§ DIRECTIONS FOR THIS TASK: From the line that contains "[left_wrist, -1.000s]" to the final line of the records below, print each line exactly and leave every picture out.
═════ ENTRIES PROVIDED
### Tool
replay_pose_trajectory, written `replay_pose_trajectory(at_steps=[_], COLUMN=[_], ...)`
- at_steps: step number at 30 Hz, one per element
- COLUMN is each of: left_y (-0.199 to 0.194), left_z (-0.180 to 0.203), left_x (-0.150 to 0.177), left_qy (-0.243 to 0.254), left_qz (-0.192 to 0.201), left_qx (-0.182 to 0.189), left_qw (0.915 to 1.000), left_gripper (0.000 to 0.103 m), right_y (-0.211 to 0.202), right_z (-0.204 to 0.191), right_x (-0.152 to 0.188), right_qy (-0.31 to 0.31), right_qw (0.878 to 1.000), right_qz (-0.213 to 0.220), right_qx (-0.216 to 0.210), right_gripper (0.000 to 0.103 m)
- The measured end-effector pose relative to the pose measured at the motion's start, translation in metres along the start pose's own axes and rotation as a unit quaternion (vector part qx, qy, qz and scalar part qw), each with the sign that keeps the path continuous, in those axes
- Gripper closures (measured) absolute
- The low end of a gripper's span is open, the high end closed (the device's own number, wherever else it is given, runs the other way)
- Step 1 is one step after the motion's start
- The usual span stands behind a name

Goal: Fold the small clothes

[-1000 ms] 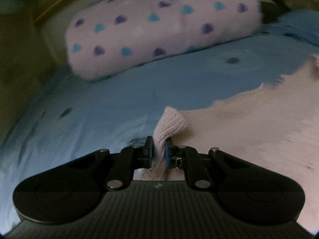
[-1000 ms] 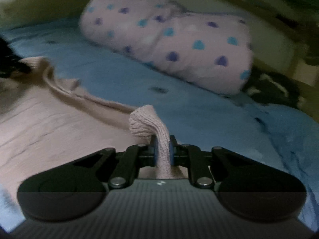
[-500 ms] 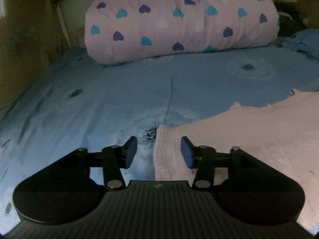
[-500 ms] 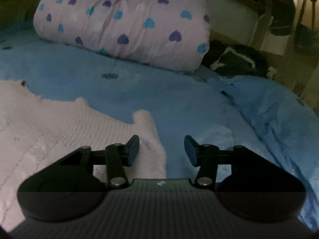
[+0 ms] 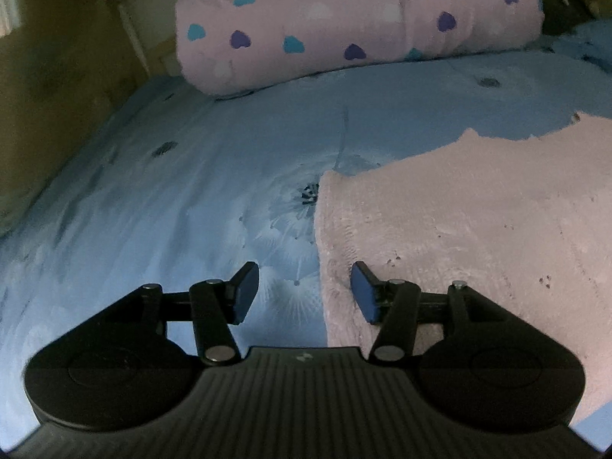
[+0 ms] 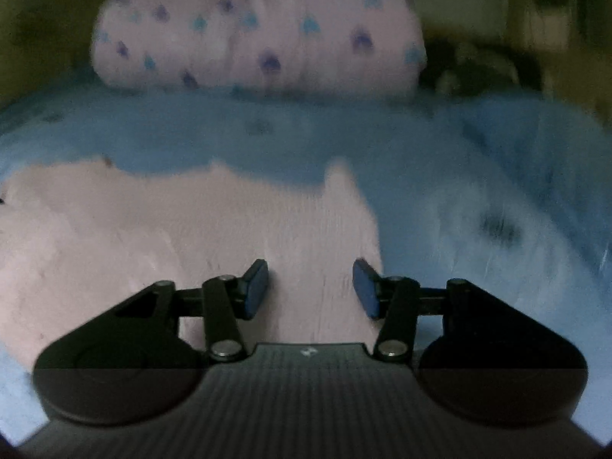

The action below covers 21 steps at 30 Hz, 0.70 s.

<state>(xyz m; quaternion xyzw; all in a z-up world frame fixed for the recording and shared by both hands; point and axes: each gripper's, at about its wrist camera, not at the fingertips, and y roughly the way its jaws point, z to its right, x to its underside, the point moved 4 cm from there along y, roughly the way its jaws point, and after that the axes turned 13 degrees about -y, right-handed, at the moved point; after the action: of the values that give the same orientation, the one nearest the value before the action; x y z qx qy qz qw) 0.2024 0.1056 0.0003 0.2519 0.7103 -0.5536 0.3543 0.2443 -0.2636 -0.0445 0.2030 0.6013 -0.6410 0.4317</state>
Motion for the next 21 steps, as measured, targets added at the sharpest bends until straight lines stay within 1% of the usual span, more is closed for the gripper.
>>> replay_pose_trajectory(at_steps=[1,2,4,7,8,9,11,12,13,15,17,19,21], left_y=[-0.002,-0.006,-0.017,-0.038,-0.046,-0.054,-0.07,-0.078,-0.086,-0.101,-0.114,-0.126,-0.137], left_z=[-0.001,-0.001,-0.002,-0.001,-0.001,0.0,0.001,0.003,0.005,0.008,0.01,0.009,0.006], left_x=[0.0,0.0,-0.001,-0.003,-0.003,-0.003,-0.005,-0.005,-0.005,-0.007,-0.008,-0.009,-0.007], left_qy=[-0.004,-0.007,-0.014,-0.006,-0.005,-0.005,-0.009,-0.011,-0.011,-0.014,-0.025,-0.044,-0.061], left_qz=[-0.002,-0.004,-0.009,-0.016,-0.019,-0.023,-0.027,-0.029,-0.032,-0.04,-0.05,-0.06,-0.071], left_qx=[-0.002,-0.003,0.001,0.015,0.019,0.023,0.032,0.038,0.044,0.053,0.059,0.064,0.072], left_qw=[1.0,1.0,0.9999,0.9997,0.9996,0.9995,0.9991,0.9988,0.9985,0.9976,0.9967,0.9952,0.993], left_gripper=[0.043,0.043,0.043,0.043,0.041,0.034,0.024,0.022,0.021,0.02,0.019,0.018,0.013], right_y=[0.001,0.001,-0.001,-0.011,-0.016,-0.023,-0.037,-0.044,-0.053,-0.069,-0.084,-0.096,-0.107], right_z=[-0.001,-0.002,-0.002,0.001,0.002,0.001,-0.003,-0.005,-0.007,-0.01,-0.011,-0.011,-0.012], right_x=[0.005,0.006,0.002,-0.002,-0.003,-0.004,-0.006,-0.007,-0.007,-0.008,-0.009,-0.009,-0.007], right_qy=[0.014,0.015,0.027,0.064,0.074,0.08,0.076,0.073,0.071,0.074,0.09,0.111,0.13], right_qw=[1.0,1.0,0.999,0.998,0.997,0.997,0.997,0.997,0.997,0.996,0.994,0.992,0.989], right_qz=[0.016,0.021,0.014,0.007,0.009,0.012,0.021,0.025,0.03,0.041,0.053,0.056,0.058], right_qx=[0.003,0.007,0.012,0.009,0.008,0.005,-0.001,-0.002,-0.001,-0.004,-0.012,-0.021,-0.03], right_gripper=[0.051,0.051,0.051,0.048,0.048,0.047,0.047,0.047,0.046,0.038,0.033,0.033,0.032])
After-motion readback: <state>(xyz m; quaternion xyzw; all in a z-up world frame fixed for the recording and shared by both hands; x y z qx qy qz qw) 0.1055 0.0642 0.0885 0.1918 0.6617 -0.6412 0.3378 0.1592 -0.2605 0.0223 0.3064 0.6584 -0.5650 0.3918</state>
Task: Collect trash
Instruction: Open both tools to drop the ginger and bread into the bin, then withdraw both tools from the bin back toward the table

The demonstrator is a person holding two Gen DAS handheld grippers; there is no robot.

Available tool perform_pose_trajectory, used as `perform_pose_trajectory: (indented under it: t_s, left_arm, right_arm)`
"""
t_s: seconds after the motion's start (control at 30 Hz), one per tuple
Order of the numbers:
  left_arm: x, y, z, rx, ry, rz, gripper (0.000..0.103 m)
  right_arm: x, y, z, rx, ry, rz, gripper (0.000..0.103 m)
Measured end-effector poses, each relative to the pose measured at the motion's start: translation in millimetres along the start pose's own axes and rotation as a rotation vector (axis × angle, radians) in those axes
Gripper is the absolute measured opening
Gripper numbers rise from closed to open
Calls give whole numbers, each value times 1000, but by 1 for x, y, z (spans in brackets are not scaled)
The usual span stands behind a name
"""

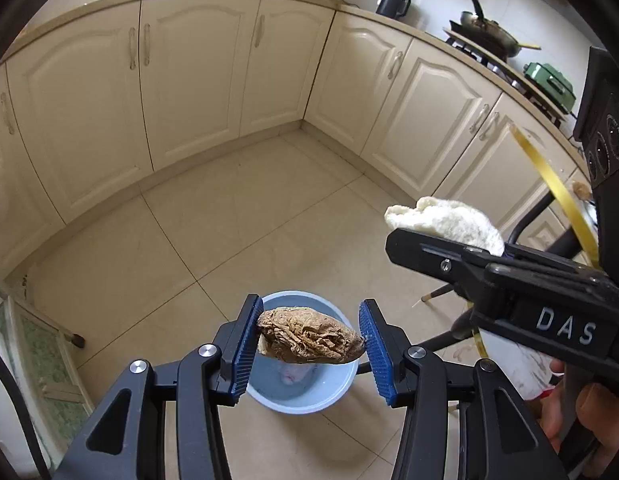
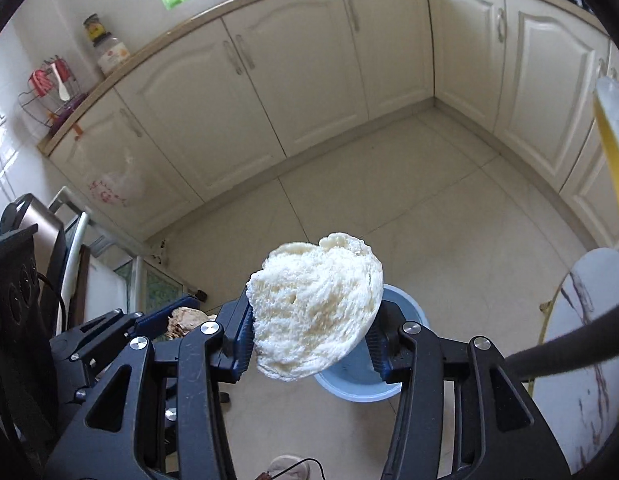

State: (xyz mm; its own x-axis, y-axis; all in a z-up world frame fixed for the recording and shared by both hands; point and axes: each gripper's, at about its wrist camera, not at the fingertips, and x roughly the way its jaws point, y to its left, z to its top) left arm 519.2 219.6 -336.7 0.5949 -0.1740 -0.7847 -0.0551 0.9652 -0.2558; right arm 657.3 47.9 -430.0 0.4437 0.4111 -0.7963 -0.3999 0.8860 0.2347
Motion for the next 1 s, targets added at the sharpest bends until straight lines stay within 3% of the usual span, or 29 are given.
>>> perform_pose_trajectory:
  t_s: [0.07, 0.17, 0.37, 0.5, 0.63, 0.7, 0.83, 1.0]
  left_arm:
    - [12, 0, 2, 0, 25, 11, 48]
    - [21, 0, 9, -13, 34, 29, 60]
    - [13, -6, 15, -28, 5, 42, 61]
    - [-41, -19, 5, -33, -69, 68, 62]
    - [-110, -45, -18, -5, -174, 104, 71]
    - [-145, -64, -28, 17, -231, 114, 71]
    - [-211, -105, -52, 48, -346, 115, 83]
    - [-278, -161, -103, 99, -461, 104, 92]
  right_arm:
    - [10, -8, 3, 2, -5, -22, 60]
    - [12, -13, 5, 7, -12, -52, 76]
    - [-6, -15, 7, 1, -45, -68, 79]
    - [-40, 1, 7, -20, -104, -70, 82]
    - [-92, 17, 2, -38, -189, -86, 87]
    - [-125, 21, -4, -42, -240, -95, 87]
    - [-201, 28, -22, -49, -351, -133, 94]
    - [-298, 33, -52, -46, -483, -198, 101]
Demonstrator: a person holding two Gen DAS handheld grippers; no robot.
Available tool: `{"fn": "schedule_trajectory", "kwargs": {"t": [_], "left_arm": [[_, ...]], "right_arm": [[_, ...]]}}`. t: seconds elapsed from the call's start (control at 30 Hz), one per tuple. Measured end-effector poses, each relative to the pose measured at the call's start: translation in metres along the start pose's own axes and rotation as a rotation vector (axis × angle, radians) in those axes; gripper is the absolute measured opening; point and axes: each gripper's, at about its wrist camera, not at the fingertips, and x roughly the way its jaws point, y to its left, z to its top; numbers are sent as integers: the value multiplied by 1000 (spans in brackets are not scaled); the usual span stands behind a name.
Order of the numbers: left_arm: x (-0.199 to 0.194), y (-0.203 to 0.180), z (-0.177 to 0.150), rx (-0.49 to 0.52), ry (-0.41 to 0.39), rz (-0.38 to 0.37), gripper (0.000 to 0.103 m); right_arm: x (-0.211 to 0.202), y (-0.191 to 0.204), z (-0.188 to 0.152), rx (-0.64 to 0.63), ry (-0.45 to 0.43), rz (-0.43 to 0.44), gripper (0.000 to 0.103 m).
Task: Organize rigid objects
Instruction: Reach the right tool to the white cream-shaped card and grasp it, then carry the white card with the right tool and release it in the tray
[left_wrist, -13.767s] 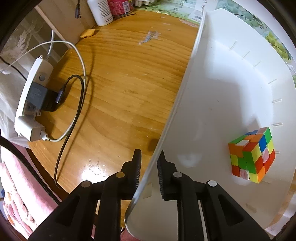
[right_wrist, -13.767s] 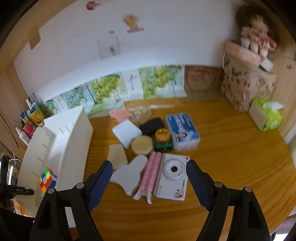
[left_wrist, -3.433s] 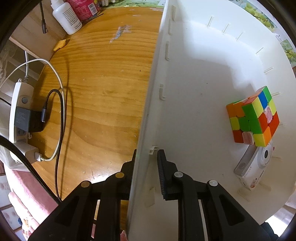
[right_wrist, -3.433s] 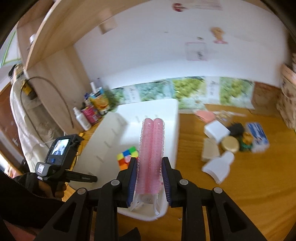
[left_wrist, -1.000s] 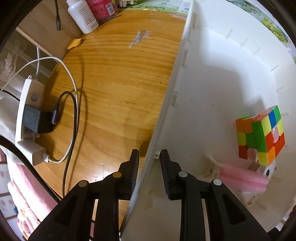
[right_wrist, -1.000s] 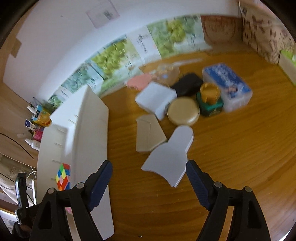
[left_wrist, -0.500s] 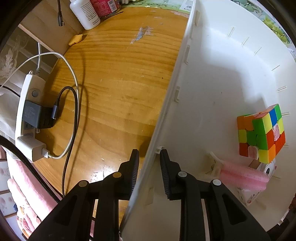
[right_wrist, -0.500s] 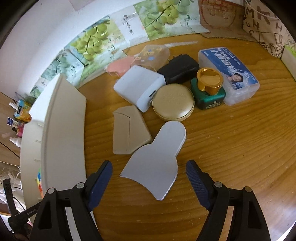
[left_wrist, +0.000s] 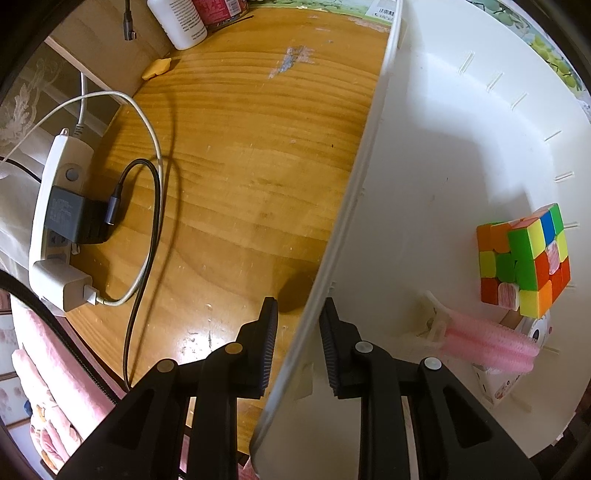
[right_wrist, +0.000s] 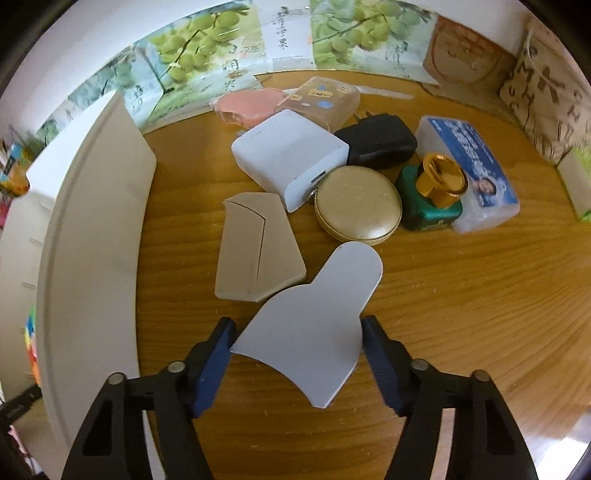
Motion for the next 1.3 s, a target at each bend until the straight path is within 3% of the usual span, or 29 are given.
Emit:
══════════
§ RESULT OF THE TASK:
[left_wrist, -1.000s] 
[right_wrist, -1.000s] 
[left_wrist, -0.500s] 
[right_wrist, -0.500s] 
[left_wrist, +0.000s] 
[right_wrist, +0.000s] 
Motion for the next 1.3 s, a target at each bend until the straight path is within 3% of the usual span, or 29 are given.
Emit:

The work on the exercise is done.